Fortschr Neurol Psychiatr 2005; 73 - A60
DOI: 10.1055/s-2005-918146

Geschlechtsunterschiede in Pharmakokinetik und Pharmakodynamik von Psychopharmaka

J Kirchheiner 1
  • 1Institut für Pharmakologie, Universität zu Köln

Für eine individuellere, maßgeschneiderte Arzneimitteltherapie ist die Beachtung geschlechtsspezifischer Unterschiede von großer Bedeutung. Die Pharmakokinetik der meisten Medikamente unterscheidet sich in Abhängigkeit vom Geschlecht, wobei Frauen in der Regel eine höhere Bioverfügbarkeit und niedrigere Clearance besitzen als Männer. Insbesondere haben aber die höheren Östrogen- und Gestagenspiegel bei Frauen während der fruchtbaren Jahre Auswirkungen auf Arzneistoffmetabolismus und Elimination während postmenopausal diese Unterschiede geringer werden. Dennoch bestehen weiterhin natürlich staturbedingte Unterschiede im Körperwasser-/Körperfettgehalt. Schwangerschaft und Stillzeit stellen eine ganz besondere Situation dar, in der insbesondere die Effekte auf das ungeborene Kind beachtet werden müssen, aber auch Unterschiede des mütterlichen Organismus in der Pharmakokinetik.

Während des Menstruationszyklus treten Schwankungen in pharmakokinetischen Parametern wie beispielsweise erniedrigte Arzneimittelclearance in der gestagenen Phase vor der Menstruation auf. Auch beobachtet man gerade bei psychiatrischen Erkrankungen Schwankungen in der Symptomatik. Variable Dosierungen konnten in einigen Studien gute Ergebnisse erzielen.

Zu beachten sind aber auch die Effekte zahlreicher Psychopharmaka auf den Hormonzyklus von Frauen, sowie auf die Sexualfunktion, Libido und Fruchtbarkeit. Dabei spielen insbesondere die Effekte dieser Medikamente auf Neurotransmitter wie Prolactin, Dopamin und Acetylcholin eine Rolle, was sexuelle Funktionsstörungen, anovulatorische Zyklen und negative Begleitsymptome wie Brustspannung, Galactorrhö und Amenorrhö angeht.

Es gibt krankheitsspezifische Unterschiede in der Wirksamkeit von Medikamenten sowie in der Häufigkeit und Schwere des Auftretens von Nebenwirkungen. So berichten einige Studien eine schlechtere Response und Verträglichkeit von trizyklischen Antidepressiva und auch häufiger Nebenwirkungen auf SSRIs und MAO-Hemmstoffen.

In der Behandlung der Schizophrenie wurden geschlechtsspezifische Unterschiede in der Höhe der Plasmakonzentrationen von Neuroleptika berichtet, Frauen haben eher höhere Konzentrationen und eine Tendenz zu besseren Wirksamkeit einiger Neuroleptika, jedoch gleichzeitig häufiger spezifische Nebenwirkungen wie tardive Dyskinesie und Akathisie, letztere tritt etwa doppelt so häufig bei Frauen wie bei Männern auf.

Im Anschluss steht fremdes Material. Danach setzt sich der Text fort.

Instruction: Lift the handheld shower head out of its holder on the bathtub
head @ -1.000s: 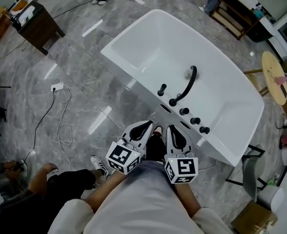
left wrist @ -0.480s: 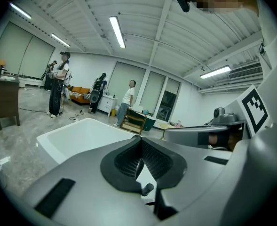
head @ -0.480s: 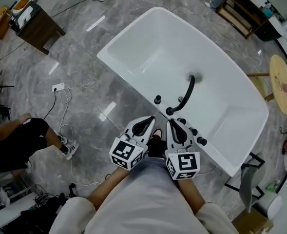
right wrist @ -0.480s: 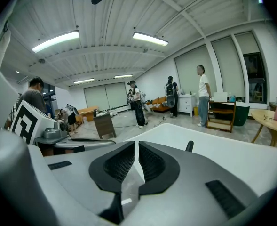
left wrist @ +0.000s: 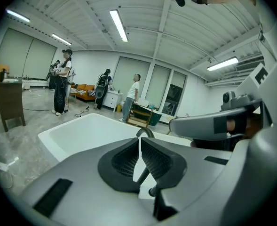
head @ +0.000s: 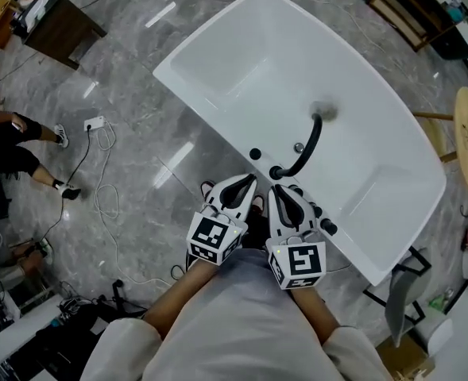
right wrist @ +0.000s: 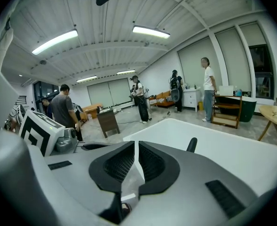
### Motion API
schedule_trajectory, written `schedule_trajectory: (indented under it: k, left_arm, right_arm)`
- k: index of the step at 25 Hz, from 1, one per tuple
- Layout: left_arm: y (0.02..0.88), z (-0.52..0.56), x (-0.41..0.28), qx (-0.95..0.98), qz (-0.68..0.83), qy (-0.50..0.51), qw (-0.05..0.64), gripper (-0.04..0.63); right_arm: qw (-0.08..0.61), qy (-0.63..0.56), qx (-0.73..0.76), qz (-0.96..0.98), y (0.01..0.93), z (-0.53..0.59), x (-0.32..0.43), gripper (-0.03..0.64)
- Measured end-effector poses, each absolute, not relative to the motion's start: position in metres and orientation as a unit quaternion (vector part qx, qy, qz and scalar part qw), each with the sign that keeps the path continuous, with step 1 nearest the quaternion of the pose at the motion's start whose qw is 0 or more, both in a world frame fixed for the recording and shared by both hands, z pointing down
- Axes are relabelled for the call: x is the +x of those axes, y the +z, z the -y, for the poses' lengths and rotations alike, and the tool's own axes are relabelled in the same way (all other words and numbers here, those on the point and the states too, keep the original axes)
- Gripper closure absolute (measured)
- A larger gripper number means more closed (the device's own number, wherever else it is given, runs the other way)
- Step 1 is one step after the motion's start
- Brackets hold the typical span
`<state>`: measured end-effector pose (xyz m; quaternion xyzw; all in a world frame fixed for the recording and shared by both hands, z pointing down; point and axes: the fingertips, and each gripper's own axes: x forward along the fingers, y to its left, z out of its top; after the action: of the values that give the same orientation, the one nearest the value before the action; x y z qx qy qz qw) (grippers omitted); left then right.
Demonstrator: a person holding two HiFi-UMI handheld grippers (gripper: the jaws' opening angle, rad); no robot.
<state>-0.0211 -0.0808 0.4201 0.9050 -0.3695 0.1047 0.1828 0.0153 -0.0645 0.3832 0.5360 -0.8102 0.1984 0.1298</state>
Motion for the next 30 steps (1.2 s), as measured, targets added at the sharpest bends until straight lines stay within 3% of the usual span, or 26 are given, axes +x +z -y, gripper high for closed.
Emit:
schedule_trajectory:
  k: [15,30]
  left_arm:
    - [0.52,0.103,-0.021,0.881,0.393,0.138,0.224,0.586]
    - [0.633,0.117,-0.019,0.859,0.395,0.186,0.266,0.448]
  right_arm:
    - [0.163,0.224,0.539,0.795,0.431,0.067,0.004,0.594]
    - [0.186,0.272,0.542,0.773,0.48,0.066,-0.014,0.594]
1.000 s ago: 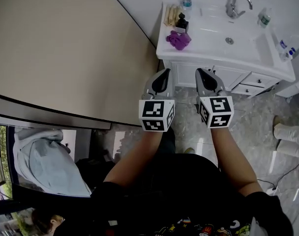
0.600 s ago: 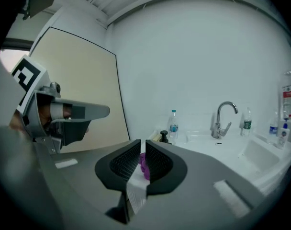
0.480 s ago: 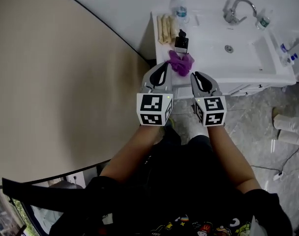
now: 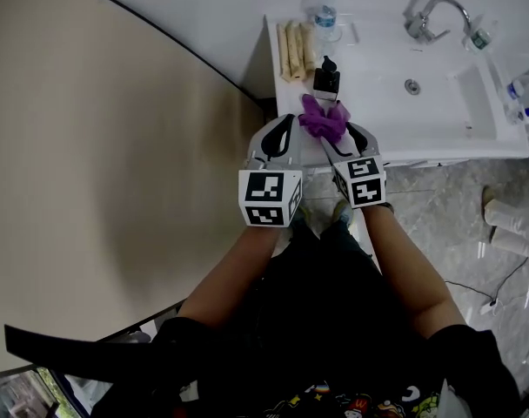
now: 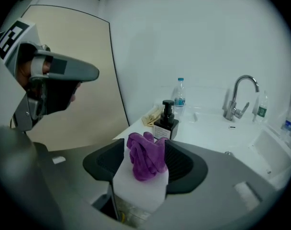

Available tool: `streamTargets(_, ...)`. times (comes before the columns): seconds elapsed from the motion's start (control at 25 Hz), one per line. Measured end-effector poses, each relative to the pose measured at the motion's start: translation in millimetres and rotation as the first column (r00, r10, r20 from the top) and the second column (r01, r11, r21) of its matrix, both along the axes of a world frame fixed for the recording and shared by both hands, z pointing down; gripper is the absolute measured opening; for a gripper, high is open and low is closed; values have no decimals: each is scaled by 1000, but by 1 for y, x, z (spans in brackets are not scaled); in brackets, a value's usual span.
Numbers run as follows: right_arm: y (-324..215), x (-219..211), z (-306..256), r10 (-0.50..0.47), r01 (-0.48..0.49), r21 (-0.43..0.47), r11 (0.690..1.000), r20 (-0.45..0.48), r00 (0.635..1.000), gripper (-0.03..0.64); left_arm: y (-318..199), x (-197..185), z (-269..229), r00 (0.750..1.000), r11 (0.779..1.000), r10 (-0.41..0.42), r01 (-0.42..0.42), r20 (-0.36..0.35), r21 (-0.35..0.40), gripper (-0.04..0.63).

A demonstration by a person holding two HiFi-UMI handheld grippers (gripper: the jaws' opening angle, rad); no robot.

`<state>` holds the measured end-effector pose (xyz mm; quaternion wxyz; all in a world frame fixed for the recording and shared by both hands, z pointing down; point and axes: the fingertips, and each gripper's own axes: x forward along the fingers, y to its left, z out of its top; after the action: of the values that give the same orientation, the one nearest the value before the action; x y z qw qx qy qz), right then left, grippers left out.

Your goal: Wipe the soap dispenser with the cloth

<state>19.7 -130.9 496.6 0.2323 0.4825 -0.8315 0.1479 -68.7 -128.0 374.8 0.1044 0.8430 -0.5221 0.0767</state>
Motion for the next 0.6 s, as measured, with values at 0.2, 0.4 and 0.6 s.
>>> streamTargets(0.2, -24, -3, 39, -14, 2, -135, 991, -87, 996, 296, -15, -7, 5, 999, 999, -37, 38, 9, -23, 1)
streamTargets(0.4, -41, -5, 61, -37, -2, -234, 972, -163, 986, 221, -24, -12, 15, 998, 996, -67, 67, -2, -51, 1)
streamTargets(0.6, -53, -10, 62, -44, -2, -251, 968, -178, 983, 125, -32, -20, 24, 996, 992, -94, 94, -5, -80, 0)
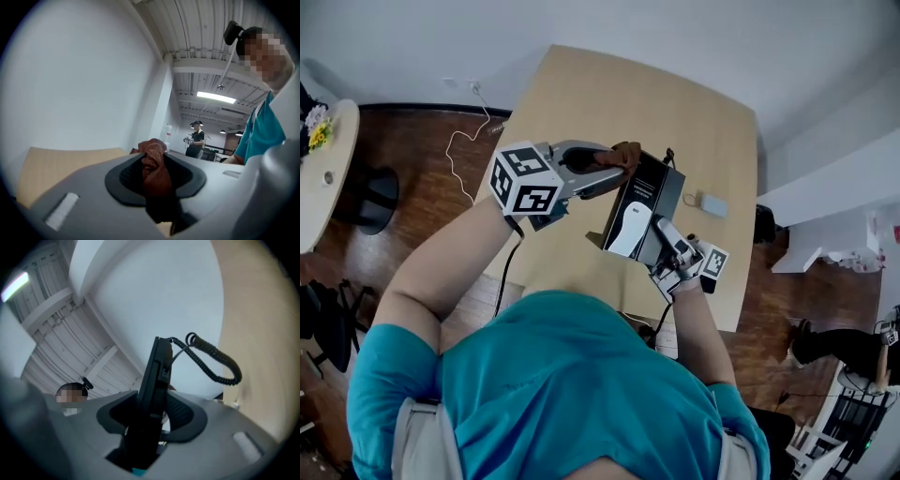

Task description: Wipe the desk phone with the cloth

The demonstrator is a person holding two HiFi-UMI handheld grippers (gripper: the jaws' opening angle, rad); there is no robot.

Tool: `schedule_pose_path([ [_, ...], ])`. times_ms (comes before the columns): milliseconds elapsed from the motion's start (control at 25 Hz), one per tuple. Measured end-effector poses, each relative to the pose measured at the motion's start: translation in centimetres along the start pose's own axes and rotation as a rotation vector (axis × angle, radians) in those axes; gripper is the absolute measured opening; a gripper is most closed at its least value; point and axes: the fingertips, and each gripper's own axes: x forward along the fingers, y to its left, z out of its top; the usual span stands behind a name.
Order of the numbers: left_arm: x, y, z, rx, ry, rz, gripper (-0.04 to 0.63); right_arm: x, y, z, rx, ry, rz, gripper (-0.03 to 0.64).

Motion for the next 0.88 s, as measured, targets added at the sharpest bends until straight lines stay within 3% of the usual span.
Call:
schedule_pose_path([
  [280, 0.1, -4.6, -4.8, 0.043, 0.137, -0.094, 0.123, -1.5, 1.3, 5.1, -0.063, -0.133, 0.019, 0.183],
  [440, 0.8, -4.5, -3.9, -0.001, 0.115, -0.109, 0.123, -1.1, 2.3, 6.5, -0.101, -0.093, 0.016, 0.183],
  [560, 0.6, -4.4, -3.2, 0.002, 0.085, -0.080, 0.123, -0.6, 2.4, 6.3, -0.106, -0.114, 0.016, 0.184],
  [680, 0.4, -3.7, -5.1, -0.029, 0.082, -0.021, 0.123, -1.0, 2.6, 6.5, -0.129, -0.142, 0.003, 0.183],
  [880, 0.0, -0.7, -9.0, -0.066, 0.149, 0.090, 0.123, -0.6, 3.3, 6.3, -0.134, -0.138, 0.014, 0.184],
])
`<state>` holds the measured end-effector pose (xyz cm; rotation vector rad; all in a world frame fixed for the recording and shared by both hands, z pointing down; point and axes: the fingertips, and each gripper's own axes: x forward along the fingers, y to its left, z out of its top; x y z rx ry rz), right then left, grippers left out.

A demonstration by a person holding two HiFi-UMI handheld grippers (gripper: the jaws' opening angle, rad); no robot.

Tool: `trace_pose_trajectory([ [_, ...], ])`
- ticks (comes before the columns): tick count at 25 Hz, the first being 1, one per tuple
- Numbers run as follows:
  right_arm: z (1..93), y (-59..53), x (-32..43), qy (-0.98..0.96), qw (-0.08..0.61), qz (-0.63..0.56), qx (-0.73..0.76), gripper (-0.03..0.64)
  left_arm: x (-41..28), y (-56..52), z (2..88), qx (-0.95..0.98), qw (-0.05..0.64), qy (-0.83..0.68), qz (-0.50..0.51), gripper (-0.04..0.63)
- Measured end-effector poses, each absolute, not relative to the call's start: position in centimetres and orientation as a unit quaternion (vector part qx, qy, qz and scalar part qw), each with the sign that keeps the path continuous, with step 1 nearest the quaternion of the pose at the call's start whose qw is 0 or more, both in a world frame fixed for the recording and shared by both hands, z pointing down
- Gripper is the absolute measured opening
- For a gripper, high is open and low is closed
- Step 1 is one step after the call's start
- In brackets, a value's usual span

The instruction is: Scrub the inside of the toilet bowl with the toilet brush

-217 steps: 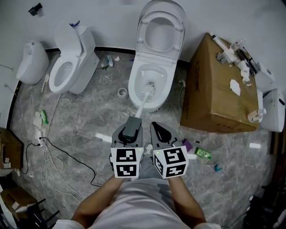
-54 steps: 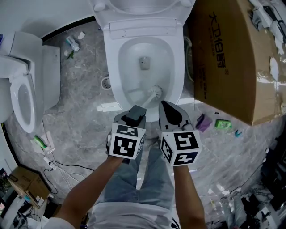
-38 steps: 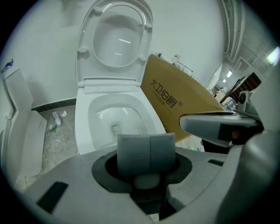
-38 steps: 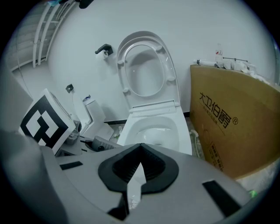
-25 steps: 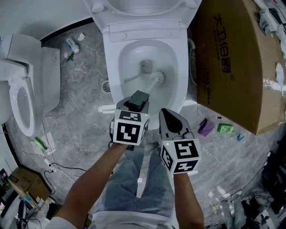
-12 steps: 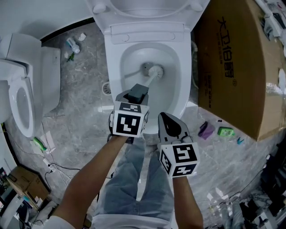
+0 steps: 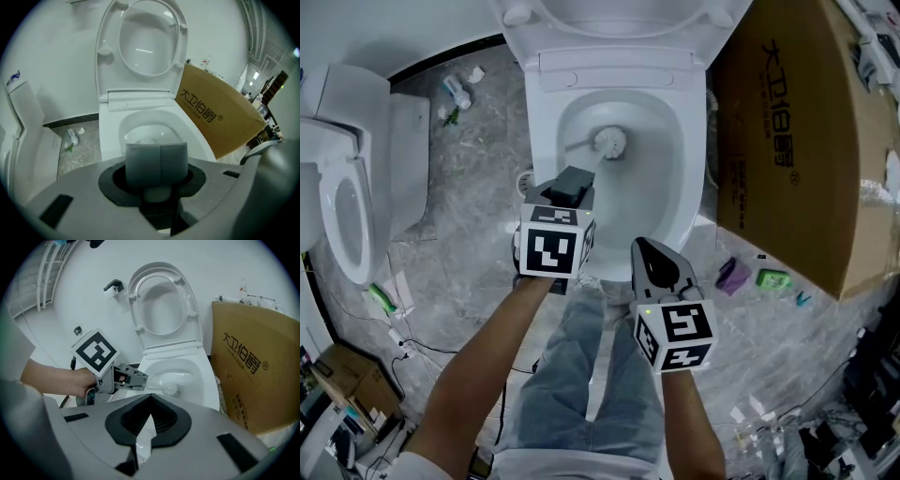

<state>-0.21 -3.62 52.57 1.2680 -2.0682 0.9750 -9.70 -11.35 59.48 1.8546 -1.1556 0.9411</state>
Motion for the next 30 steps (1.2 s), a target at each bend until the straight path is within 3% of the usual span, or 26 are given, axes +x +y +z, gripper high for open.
trace_pose_trajectory([
  [15, 52.4, -3.6, -0.5, -0.767, 0.264, 0.353, 0.465, -0.002, -12.4, -7.6, 59.2, 0.702, 0.401, -0.465, 0.361, 0.153],
  [30, 52.3, -3.2, 0.8, -0.762, 0.263, 0.354, 0.474, -0.002, -9.1, -3.0, 60.3, 0.7, 0.429, -0.433, 0.372, 0.153],
])
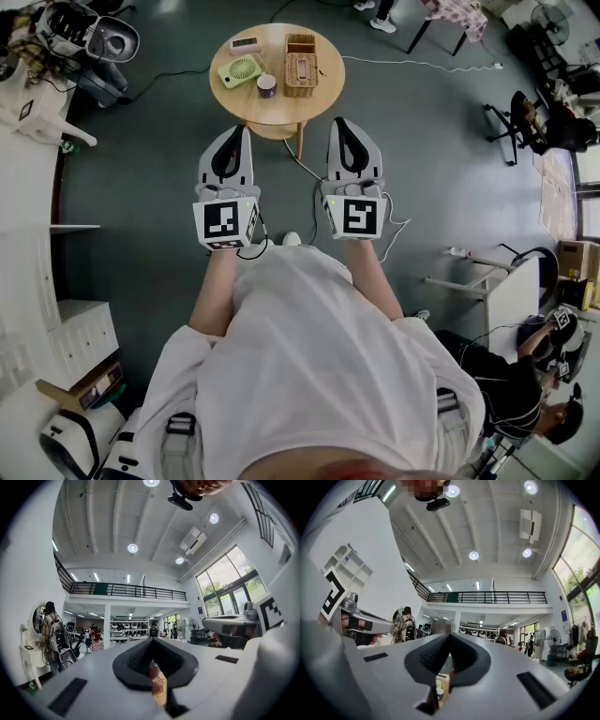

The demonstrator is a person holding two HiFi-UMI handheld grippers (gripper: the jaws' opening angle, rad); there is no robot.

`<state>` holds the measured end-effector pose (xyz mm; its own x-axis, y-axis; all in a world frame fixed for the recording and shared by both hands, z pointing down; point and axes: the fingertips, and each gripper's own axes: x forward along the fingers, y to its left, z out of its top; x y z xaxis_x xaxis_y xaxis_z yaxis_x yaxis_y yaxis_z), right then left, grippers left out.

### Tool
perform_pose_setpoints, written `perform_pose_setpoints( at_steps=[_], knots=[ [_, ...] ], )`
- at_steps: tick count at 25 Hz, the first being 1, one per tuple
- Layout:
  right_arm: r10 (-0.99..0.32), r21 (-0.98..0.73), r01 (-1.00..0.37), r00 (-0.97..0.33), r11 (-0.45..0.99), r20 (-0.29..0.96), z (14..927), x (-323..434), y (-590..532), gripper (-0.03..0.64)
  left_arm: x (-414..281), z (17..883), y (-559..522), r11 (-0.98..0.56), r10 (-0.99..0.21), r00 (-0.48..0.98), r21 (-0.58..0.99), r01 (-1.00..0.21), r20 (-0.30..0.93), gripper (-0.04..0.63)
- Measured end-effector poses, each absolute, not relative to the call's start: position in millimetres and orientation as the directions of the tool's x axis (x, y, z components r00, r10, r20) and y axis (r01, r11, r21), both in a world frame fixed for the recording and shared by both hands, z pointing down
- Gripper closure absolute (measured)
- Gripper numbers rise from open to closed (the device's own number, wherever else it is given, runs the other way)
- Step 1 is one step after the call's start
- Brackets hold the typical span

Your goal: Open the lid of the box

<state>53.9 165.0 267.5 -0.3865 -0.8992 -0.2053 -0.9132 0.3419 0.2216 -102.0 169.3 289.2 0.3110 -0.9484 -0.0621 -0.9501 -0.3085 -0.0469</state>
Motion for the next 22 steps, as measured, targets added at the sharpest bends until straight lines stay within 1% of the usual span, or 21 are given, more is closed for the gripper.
perform_pose_setpoints(
  at_steps=[7, 15, 22],
  knots=[
    [-0.892, 0.205, -0.909, -0.402, 0.362, -0.206, 272, 54, 160, 0.632, -113, 296, 162, -0.297, -0.953, 0.298, -0.031, -0.955, -0.055, 0.598],
    [-0.921, 0.180, -0.929, -0.353, 0.324, -0.164, 289, 86, 153, 0.632, -107, 306, 161, -0.272, -0.961, 0.273, -0.030, -0.962, -0.035, 0.598],
    [-0.924, 0.125, -0.931, -0.358, 0.343, -0.135, 316, 114, 139, 0.632, -91, 310, 164, -0.245, -0.969, 0.247, -0.093, -0.965, -0.011, 0.598]
  ],
)
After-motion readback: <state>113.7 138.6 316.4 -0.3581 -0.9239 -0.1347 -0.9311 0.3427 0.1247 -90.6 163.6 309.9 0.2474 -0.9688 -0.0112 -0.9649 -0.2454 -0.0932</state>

Zusammenfassend fällt auf, dass geschlechtsspezifische Unterschiede in der Psychopharmakotherapie wenig systematisch und prospektiv untersucht wurden. Geschlechtsspezifische Psychopharmakologie kann jedoch einen wichtigen Beitrag zur individuellen Arzneimiteltherapie liefern und sollte deshalb systematisch untersucht werden.